4 hours ago, Wuzzie said:

This is a very, very smart observation and one all of you who constantly promote the idea that "nurses eat their young" should pay heed to. The truth is nurses (at least most of them) don't eat their young but put any human in a situation where the demands are astronomical and they have all of the responsibility but none of the power or authority to affect change and you will create a dog-eat-dog environment even with the nicest people in the world. I firmly believe that unrecognized burn-out is the cause for most incivility we experience in the workplace. Many of the signs of burn-out are so ill-defined as to frequently be mistaken for just having a bad attitude when the truth of the matter is, internally, these people are emotionally decompensating. Before anyone jumps on me this does not in any way excuse those who are participating in true bullying behavior that repeatedly targets an individual and makes them fear for their job or their well-being.

Excellent.

This is (almost) my exact opinion and observation as well. [Aside from my qualms about our (collective) use of the concept of burnout]. ?
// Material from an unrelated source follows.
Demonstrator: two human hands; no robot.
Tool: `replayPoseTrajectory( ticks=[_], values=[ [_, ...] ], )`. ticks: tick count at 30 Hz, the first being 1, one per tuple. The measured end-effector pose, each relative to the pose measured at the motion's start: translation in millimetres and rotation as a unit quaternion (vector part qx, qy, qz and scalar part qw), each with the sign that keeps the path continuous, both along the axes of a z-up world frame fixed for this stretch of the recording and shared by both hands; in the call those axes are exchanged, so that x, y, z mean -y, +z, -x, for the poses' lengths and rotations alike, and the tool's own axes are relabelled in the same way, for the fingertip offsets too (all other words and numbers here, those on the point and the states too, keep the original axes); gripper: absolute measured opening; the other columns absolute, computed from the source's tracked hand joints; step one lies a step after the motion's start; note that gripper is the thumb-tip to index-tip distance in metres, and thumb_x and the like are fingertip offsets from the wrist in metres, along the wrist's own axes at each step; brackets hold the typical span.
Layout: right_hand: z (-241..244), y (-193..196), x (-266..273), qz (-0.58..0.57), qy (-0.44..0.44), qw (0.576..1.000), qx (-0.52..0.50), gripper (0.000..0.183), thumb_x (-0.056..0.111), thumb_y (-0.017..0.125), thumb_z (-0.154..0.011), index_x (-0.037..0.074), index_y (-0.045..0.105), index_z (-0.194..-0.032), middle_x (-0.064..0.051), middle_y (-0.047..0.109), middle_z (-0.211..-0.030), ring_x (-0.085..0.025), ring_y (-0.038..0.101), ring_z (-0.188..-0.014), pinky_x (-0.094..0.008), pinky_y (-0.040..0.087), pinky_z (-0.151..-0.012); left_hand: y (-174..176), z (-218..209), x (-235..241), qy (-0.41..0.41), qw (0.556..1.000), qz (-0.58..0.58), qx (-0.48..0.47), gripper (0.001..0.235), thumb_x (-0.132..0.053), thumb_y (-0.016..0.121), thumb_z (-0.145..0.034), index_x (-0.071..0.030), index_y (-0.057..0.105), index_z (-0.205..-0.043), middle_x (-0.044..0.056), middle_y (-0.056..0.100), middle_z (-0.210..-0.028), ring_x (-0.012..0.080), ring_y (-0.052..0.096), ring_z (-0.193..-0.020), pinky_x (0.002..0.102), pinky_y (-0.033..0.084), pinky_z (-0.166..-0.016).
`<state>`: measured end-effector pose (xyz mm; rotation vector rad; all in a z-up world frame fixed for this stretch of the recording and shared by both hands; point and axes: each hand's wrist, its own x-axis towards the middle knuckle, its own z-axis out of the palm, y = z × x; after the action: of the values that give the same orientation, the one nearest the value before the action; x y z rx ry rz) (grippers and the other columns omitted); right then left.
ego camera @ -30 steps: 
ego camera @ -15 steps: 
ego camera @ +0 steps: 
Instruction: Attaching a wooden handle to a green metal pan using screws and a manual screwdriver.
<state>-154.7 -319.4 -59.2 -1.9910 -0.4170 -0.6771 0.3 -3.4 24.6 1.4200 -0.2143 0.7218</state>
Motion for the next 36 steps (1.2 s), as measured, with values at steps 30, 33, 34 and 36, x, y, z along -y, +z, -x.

I wish more people would really think about this.

28 minutes ago, Wuzzie said:

What you are going to find out is employers have no incentive to fix the environment. Nurses are seen as expendable which just adds to the problem. Even if we vote with our feet there are three nurses waiting to fill our spot. I was in a class not that long ago where they had a section on self-care for nurses (cue eye-roll). It was utter nonsense (seriously they talked about knitting...and I'm a knitter). I not too kindly pointed out that all we have to do is look on our individual BON sites to see how nurses are coping and it ain't pretty.

Okay, total tangent, but I laughed out loud at this. I hate the term "self-care." It sounds so touchy-feely (and almost a little bit Mediaographic.) Whenever someone asks me what I do for self-care, I'm tempted to say "heroin." Not appropriate for healthcare setting though, especially when I worked the detox unit.

3 minutes ago, boxofrain said:

Okay, total tangent, but I laughed out loud at this. I hate the term "self-care." It sounds so touchy-feely (and almost a little bit Mediaographic.) Whenever someone asks me what I do for self-care, I'm tempted to say "heroin." Not appropriate for healthcare setting though, especially when I worked the detox unit.

So H&B for self care is not a good answer? ?

Specializes in Rural, Midwifery, CCU, Ortho, Telemedicin.

Sounds like too many nurses I have seen and who have left nursing. May I suggest that you look at rural small hospital nursing for a while, you will usually not have the time constraints of large hospitals, also you will see things that you wont in large hospitals and sometimes these are not familiar to other staff either so you bond in learning together and expand your own and everyone elses knowledge. Out of the box nursing positions such as home health, hospice or palliative care, corrections, clinic work in field that appeals, external education, travel nursing with emphasis on smaller employers, admissions nurse, immigrant care, public health clinic, diocese care, clinical trials nurse, or other. It may necessitate travel or moving (short or long term) but may be well worth it.

Hang in and good luck - there is a place for you somewhere in nursing.